In fact, any money that is outside of the United States is considered to be offshore; the term offshore is not a bad word. In other words, merely because a person has money offshore (a.k.a. overseas or in a foreign country) does not mean that money is the result of ill-gotten gains or that the money is being “hidden.” It just means it is not in the United States. Many of our clients have assets and bank accounts in their homeland countries and these are considered offshore assets and offshore bank accounts.

The Devil is in the Details…

If you do have money offshore, then it is very important to ensure that the money has been properly reported to the U.S. government. In addition, it is also very important to ensure that if you are earning any foreign income from that offshore money, that the earnings are being reported on your U.S. tax return.
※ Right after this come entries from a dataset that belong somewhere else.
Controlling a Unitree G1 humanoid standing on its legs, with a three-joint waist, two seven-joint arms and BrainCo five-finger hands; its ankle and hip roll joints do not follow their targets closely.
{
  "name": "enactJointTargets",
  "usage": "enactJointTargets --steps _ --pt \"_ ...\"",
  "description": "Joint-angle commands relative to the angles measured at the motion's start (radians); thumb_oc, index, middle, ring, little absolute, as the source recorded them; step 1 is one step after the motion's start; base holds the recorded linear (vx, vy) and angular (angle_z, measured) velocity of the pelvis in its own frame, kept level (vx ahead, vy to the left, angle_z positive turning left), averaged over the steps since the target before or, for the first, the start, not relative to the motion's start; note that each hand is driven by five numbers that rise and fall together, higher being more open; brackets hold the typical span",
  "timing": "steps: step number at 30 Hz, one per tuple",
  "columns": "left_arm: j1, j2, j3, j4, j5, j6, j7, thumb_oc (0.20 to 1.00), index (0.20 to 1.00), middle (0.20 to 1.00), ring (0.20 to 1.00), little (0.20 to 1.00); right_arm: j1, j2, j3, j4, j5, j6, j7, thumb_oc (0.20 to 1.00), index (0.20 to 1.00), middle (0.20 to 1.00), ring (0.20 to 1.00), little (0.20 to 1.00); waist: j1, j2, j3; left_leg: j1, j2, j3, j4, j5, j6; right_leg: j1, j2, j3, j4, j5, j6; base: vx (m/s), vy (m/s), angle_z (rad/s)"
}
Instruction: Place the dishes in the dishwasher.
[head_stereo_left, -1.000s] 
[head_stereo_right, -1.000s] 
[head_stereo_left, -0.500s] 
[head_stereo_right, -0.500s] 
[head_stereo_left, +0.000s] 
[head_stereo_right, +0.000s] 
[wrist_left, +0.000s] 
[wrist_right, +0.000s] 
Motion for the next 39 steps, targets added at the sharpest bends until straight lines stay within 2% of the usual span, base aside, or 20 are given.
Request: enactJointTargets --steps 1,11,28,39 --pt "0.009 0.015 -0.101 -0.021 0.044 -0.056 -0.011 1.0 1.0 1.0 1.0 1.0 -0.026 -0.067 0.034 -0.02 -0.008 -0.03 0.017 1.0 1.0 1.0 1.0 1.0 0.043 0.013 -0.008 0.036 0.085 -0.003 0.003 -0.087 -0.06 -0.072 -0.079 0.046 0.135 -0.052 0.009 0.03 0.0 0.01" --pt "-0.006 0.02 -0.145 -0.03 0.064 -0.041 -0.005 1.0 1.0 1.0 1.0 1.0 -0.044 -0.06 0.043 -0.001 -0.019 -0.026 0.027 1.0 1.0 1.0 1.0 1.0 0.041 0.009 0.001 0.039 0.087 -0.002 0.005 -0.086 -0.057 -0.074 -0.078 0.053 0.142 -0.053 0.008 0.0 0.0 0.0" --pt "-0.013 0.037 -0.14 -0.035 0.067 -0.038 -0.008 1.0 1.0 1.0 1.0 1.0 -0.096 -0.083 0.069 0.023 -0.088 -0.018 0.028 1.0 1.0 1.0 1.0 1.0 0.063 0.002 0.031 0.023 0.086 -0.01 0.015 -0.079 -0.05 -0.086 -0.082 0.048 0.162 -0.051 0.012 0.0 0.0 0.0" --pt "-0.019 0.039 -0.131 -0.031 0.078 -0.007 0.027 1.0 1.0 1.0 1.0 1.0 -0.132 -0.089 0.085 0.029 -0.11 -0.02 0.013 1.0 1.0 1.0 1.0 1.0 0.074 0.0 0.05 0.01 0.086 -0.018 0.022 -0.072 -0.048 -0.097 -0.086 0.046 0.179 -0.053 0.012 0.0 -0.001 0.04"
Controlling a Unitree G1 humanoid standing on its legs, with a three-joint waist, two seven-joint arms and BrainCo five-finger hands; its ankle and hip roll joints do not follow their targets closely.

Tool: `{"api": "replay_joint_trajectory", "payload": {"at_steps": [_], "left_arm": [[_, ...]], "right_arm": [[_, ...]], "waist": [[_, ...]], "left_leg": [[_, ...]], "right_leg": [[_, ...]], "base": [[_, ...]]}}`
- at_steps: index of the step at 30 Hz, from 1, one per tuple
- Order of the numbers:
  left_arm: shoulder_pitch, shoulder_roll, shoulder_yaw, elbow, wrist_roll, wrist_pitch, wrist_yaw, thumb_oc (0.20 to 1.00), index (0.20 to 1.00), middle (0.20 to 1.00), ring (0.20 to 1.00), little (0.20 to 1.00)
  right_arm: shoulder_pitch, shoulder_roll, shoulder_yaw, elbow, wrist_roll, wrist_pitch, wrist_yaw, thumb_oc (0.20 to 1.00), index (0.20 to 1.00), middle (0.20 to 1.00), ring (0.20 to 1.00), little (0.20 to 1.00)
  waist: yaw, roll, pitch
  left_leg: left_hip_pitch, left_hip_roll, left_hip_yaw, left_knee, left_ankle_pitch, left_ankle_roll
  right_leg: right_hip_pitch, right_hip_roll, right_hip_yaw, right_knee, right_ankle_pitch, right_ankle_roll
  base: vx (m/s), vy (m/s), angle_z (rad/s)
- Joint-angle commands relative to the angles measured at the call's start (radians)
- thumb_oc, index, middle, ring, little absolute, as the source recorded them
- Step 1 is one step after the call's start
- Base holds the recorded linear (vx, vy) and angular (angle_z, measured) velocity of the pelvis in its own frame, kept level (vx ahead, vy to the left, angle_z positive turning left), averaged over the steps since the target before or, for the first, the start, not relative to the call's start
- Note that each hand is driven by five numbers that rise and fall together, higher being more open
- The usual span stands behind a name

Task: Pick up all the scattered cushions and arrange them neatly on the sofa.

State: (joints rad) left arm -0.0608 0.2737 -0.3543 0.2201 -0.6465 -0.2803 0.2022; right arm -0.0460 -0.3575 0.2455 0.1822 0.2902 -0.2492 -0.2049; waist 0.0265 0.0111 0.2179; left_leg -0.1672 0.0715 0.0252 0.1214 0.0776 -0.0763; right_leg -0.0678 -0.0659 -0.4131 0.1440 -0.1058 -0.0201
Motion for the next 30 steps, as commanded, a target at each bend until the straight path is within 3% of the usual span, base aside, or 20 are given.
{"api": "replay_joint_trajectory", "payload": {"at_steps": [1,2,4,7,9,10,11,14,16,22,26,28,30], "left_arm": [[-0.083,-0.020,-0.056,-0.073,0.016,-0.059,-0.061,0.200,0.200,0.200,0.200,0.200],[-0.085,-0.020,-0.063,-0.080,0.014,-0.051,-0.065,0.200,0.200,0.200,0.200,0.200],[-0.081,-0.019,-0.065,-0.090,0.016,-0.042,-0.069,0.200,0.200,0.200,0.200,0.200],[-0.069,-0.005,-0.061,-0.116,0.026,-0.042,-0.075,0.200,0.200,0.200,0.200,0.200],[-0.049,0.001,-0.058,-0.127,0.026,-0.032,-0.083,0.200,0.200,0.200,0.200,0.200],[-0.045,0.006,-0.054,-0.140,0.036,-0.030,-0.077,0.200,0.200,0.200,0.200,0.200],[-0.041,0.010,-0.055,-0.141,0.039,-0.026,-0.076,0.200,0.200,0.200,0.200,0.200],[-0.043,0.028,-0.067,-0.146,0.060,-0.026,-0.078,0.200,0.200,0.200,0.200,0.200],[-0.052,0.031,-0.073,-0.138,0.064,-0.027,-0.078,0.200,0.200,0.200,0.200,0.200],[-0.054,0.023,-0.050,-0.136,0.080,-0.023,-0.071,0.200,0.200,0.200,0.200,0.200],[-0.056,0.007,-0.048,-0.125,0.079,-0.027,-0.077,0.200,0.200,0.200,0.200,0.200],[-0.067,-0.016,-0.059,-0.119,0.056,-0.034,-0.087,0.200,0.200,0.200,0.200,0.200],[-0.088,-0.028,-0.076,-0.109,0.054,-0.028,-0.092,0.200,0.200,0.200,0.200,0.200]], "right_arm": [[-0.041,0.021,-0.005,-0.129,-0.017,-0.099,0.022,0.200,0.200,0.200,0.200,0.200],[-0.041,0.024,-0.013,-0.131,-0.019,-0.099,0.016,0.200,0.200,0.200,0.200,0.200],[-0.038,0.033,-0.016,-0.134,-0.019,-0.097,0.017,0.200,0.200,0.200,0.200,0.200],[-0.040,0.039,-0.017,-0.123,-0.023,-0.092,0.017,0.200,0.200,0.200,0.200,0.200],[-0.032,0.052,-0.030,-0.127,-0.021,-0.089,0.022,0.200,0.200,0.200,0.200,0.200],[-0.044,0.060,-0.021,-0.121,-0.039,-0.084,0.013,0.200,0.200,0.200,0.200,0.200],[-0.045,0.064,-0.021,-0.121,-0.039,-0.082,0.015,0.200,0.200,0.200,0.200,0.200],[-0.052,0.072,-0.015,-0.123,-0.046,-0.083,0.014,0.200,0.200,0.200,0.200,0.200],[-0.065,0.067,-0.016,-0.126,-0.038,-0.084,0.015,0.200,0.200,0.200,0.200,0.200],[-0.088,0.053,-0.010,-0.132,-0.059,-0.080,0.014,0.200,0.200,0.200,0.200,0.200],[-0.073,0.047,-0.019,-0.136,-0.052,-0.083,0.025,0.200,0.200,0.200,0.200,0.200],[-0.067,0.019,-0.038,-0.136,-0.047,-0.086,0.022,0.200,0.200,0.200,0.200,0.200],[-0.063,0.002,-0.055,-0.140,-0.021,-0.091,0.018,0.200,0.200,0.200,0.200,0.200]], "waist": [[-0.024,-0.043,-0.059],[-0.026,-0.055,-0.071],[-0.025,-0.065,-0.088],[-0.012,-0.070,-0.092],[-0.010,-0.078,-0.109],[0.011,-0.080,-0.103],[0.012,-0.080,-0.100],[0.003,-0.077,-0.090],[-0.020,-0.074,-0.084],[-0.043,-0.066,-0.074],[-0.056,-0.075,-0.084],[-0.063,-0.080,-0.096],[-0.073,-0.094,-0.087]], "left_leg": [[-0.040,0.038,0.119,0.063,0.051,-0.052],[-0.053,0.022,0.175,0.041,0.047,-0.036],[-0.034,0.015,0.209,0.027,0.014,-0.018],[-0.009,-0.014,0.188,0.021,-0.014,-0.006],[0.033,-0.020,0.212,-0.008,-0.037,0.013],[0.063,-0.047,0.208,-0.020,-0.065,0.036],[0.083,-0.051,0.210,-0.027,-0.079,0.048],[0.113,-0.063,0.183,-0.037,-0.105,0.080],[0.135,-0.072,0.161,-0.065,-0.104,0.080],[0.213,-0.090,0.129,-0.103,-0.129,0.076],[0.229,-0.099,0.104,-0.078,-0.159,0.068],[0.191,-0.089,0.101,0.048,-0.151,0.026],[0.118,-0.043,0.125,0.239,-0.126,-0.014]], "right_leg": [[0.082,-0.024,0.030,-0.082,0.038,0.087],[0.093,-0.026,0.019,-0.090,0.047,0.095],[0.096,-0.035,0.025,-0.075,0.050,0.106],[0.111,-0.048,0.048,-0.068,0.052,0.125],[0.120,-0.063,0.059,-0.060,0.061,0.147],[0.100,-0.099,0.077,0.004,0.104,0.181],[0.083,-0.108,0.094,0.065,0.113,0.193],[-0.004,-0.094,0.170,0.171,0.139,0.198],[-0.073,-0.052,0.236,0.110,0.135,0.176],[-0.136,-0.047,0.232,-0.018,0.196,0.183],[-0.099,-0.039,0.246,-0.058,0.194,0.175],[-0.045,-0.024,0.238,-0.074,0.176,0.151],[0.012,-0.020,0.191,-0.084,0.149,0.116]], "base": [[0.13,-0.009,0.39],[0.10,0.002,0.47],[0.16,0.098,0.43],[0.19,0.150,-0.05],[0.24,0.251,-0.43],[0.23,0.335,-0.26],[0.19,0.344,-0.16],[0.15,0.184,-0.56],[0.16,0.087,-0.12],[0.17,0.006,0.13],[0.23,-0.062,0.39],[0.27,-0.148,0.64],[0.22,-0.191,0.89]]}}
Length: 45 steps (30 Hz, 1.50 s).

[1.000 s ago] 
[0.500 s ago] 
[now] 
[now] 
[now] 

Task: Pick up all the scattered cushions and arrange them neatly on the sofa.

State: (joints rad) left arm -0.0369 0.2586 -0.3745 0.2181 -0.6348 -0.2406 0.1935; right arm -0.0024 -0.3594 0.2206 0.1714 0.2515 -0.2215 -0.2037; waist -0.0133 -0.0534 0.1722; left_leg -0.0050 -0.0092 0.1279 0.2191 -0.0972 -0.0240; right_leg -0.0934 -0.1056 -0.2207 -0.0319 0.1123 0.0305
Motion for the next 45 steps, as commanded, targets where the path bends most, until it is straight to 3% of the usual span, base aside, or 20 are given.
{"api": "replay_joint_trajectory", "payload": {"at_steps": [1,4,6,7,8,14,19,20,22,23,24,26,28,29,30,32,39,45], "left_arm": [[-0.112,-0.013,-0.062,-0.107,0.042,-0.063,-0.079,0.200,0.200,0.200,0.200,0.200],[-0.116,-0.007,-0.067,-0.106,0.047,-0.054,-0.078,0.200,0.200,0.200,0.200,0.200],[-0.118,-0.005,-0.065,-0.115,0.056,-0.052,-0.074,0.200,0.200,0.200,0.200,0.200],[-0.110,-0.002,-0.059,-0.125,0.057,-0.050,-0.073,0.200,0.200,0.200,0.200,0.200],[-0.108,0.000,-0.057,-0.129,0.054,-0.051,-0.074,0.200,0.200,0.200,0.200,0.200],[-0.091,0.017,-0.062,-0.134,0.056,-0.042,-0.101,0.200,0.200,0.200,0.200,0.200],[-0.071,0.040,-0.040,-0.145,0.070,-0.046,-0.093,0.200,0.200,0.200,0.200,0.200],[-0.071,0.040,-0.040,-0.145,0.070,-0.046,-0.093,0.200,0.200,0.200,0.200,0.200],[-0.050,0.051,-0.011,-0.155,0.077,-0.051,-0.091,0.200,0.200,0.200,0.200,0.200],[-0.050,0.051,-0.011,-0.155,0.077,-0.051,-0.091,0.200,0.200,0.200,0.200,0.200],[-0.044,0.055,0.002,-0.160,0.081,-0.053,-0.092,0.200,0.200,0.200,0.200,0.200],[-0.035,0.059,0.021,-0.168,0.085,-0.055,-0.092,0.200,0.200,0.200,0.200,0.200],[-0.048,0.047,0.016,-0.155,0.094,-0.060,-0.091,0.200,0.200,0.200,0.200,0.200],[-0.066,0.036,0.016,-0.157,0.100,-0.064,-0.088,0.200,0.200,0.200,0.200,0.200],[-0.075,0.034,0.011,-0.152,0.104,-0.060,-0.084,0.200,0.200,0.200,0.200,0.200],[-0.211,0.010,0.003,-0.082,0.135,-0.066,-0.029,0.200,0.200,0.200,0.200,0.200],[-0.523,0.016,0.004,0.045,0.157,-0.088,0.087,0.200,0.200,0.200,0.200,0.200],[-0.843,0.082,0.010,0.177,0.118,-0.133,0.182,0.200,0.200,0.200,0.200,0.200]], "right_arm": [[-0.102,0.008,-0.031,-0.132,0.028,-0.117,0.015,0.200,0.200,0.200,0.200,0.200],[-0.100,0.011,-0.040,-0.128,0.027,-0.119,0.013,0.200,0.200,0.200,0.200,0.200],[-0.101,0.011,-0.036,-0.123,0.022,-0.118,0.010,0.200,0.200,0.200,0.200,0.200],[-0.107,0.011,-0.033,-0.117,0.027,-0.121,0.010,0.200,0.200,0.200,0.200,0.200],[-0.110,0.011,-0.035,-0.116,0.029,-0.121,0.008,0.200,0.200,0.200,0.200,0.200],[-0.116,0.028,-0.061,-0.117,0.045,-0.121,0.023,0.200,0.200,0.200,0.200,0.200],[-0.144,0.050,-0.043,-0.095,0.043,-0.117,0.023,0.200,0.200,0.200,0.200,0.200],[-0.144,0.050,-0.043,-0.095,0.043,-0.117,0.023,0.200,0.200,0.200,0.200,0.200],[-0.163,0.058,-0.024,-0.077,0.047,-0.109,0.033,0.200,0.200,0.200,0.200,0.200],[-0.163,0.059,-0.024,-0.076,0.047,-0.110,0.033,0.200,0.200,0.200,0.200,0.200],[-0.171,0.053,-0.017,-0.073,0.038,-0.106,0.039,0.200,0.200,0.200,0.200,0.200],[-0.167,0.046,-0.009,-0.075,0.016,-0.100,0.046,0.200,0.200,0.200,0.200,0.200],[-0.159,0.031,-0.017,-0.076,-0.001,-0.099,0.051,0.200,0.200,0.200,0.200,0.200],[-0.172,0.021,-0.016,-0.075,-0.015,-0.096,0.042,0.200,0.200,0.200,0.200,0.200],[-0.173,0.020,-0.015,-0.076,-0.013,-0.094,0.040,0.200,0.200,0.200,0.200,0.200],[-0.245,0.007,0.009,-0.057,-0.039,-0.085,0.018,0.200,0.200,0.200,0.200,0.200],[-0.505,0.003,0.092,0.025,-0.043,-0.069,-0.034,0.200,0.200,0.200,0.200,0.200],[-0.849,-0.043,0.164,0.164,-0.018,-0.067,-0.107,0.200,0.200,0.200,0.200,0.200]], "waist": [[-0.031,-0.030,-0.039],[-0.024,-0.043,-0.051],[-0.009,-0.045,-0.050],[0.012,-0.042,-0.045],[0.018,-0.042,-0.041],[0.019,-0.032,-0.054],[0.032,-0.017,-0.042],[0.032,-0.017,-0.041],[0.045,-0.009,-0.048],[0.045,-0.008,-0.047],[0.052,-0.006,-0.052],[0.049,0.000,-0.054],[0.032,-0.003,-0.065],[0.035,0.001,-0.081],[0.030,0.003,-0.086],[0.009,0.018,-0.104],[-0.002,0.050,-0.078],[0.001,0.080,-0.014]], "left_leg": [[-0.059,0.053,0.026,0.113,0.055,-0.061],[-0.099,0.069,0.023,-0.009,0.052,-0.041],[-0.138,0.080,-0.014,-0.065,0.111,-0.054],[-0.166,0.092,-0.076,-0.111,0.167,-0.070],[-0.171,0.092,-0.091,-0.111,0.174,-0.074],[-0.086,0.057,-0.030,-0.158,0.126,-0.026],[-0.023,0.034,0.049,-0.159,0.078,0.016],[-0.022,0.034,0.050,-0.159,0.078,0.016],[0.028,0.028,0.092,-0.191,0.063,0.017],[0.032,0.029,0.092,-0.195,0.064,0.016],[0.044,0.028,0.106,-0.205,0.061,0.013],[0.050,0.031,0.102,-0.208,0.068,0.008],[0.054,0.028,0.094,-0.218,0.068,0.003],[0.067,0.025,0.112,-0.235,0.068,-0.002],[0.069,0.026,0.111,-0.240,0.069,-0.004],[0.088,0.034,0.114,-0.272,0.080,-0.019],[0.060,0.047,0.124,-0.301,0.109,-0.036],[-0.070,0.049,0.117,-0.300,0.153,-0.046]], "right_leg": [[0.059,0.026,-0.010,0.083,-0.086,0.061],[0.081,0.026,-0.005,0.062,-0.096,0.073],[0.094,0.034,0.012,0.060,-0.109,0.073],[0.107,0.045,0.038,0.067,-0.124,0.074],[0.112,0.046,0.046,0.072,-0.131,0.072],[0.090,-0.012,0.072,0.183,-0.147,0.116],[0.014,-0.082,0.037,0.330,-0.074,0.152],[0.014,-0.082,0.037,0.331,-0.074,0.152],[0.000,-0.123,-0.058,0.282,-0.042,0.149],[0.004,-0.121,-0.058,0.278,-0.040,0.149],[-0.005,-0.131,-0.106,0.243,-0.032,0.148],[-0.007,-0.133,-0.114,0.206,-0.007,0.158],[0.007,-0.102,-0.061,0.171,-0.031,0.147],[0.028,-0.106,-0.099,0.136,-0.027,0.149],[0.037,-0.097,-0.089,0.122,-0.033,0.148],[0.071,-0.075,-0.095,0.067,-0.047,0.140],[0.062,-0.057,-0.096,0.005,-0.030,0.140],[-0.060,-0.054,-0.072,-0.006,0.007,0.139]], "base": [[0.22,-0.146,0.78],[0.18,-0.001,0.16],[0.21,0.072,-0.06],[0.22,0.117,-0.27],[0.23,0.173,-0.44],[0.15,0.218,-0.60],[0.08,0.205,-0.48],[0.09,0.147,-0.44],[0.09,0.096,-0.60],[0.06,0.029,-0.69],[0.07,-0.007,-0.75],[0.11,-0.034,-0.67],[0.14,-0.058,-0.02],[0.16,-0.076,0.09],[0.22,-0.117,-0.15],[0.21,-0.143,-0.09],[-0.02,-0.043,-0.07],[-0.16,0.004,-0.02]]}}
It does not matter whether your money is in a country that does not tax a particular category of income (for example, many Asian countries do not tax passive income). It also does not matter if you are a dual citizen and/or if that money has already been taxed in the foreign country.

Rather, the default position is that if you are required to file a U.S. tax return and you meet the minimum threshold requirements for filing a U.S. tax return, then you have to include all of your foreign income. If you already paid foreign tax on the income, you may qualify for a Foreign Tax Credit. In addition, if the income is earned income – as opposed to passive income – and you meet either the Bona-Fide Resident Test or Physical-Presence Test, then you may qualify for an exclusion of that income; nevertheless, the money must be included on your tax return.

What if You Never Report the Money?

If you are in the unfortunate position of having foreign money or specified foreign assets that should have been reported to the U.S. government, but which you have not reported —  then you are in a bit of a predicament, which you will need to resolve before it is too late.

As we have indicated numerous times on our website, there are very unscrupulous CPAs, Attorneys, Accountants, and Tax Representatives who would like nothing more than to get you to part with all of your money by scaring you into believing you are automatically going to be arrested, jailed, or deported because you have unreported money. While that is most likely not the case (depending on the facts and circumstances of your specific situation), you may be subject to extremely high fines and penalties.

Moreover, if you knowingly or willfully hid your foreign accounts, foreign money, and offshore assets overseas, then you may become subject to even higher fines and penalties…as well as a criminal investigation by the special agents of the IRS and/or DOJ (Department of Justice).